En croisant plusieurs années de transactions avec l'exposition climatique des communes, un constat se dégage : le marché sanctionne les sinistres avérés bien plus que les zonages théoriques. Les communes frappées à répétition par des catastrophes naturelles voient leurs prix décrocher, et la décote liée aux argiles s'aggrave depuis les sécheresses de 2022-2023.

À l'inverse, certaines zones exposées restent survalorisées : le littoral, par exemple, surcote encore malgré le risque de submersion, porté par une attractivité héritée du télétravail. Un pari qui repose sur une désirabilité que les projections climatiques pourraient inverser.

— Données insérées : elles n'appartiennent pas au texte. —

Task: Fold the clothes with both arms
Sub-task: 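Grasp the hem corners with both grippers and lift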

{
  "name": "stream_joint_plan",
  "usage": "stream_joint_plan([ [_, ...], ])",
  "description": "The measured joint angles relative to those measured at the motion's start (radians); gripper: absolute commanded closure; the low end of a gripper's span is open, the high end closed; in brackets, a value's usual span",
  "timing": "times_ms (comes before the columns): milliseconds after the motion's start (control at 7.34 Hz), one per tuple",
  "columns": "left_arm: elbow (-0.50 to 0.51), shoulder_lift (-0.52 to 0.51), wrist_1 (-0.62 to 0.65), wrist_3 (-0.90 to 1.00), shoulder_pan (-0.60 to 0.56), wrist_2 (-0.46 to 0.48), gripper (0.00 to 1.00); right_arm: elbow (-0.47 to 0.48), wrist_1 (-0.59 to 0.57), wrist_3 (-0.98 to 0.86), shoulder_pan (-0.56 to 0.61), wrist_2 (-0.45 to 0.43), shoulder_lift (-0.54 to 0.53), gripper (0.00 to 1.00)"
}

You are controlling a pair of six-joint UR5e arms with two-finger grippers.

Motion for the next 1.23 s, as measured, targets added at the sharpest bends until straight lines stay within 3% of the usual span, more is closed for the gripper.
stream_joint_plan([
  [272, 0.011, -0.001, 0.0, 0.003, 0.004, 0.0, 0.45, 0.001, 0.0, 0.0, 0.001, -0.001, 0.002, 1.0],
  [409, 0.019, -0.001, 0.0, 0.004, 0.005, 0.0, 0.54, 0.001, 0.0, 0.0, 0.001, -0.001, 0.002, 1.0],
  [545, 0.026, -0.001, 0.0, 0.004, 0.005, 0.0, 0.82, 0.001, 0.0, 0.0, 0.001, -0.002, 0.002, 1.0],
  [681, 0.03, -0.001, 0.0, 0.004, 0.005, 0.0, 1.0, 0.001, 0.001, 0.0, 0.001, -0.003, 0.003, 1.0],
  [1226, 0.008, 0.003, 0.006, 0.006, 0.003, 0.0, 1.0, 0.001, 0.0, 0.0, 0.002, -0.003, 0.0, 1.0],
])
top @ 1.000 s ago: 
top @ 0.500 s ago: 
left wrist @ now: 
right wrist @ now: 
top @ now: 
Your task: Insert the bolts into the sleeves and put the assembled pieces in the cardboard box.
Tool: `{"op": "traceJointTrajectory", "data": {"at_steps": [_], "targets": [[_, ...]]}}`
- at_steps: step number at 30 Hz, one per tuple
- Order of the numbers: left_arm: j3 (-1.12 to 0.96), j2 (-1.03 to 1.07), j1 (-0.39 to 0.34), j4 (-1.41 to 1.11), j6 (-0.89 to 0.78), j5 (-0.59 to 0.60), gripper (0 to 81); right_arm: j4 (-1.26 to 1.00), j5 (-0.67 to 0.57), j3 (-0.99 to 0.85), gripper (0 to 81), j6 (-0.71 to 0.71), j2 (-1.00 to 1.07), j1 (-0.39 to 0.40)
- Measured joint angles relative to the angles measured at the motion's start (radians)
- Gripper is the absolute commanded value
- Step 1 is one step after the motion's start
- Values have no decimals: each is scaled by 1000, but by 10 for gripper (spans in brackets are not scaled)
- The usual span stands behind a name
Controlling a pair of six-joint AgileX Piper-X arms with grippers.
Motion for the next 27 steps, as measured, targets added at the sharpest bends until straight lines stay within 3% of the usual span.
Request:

## Les aléas qui comptent pour un acheteur

- Inondation : premier risque naturel du pays, mais dont l'impact prix dépend des sinistres réels plus que du zonage.
- Retrait-gonflement des argiles : le risque dont la décote progresse le plus vite, sur les maisons individuelles.
- Submersion marine et érosion côtière : concentrés sur le littoral, avec une revente qui pourrait se tendre.
- Canicule et confort d'été : un logement mal isolé en zone d'îlot de chaleur devient un défaut de plus en plus pénalisant.
- Feux de forêt : exposition croissante à l'interface habitat-forêt, avec des contraintes de débroussaillement.
- Historique CatNat : la fréquence des arrêtés de catastrophe naturelle est l'indicateur le plus lisible du risque réel d'une commune.

## Trois canaux d'impact : prix, assurance, revente

Le risque climatique se paie de trois façons. Sur le prix d'achat d'abord, via une décote quand le risque est avéré. Sur l'assurance ensuite : la garantie catastrophes naturelles reste obligatoire, mais les primes et franchises augmentent dans les zones sinistrées, et la question de l'assurabilité future se pose sur les biens les plus exposés.

Sur la revente enfin : un bien difficile à assurer ou stigmatisé par des sinistres répétés se revend plus lentement. Anticiper ces trois canaux, c'est éviter d'acheter un actif dont la valeur s'érode silencieusement.

## À vérifier avant d'acheter

- Le niveau d'exposition de l'adresse à chacun des grands aléas, à la granularité la plus fine possible.
- L'historique et la fréquence des arrêtés de catastrophe naturelle de la commune.
- Les projections climatiques à l'horizon 2050 pour la zone (chaleur, précipitations extrêmes).
- La cohérence entre le prix demandé et l'exposition réelle (levier de négociation).
- L'assurabilité du bien : devis d'assurance à l'adresse, avec prime, franchise et exclusions.

## Questions fréquentes

### Le risque climatique fait-il vraiment baisser les prix immobiliers ?

Oui, mais de façon sélective. Le marché sanctionne surtout les risques avérés : catastrophes naturelles répétées et sécheresses argileuses font décrocher les prix. Le zonage théorique seul, lui, pèse peu. Certaines zones exposées comme le littoral restent même survalorisées à court terme.

### Comment savoir si une adresse est exposée au risque climatique ?

En analysant l'adresse aléa par aléa à partir des données publiques officielles, plutôt qu'en se fiant à une impression générale. Un diagnostic par adresse croise inondation, argiles, submersion, canicule, feux, historique des sinistres et projections 2050 pour donner un niveau d'exposition lisible.

### Faut-il renoncer à acheter dans une zone à risque ?

Pas nécessairement. Un risque connu, correctement décoté et assurable, peut rester un bon achat. Ce qu'il faut éviter, c'est d'acheter un risque non pricé : payer le prix plein pour un bien dont la valeur et l'assurabilité vont se dégrader.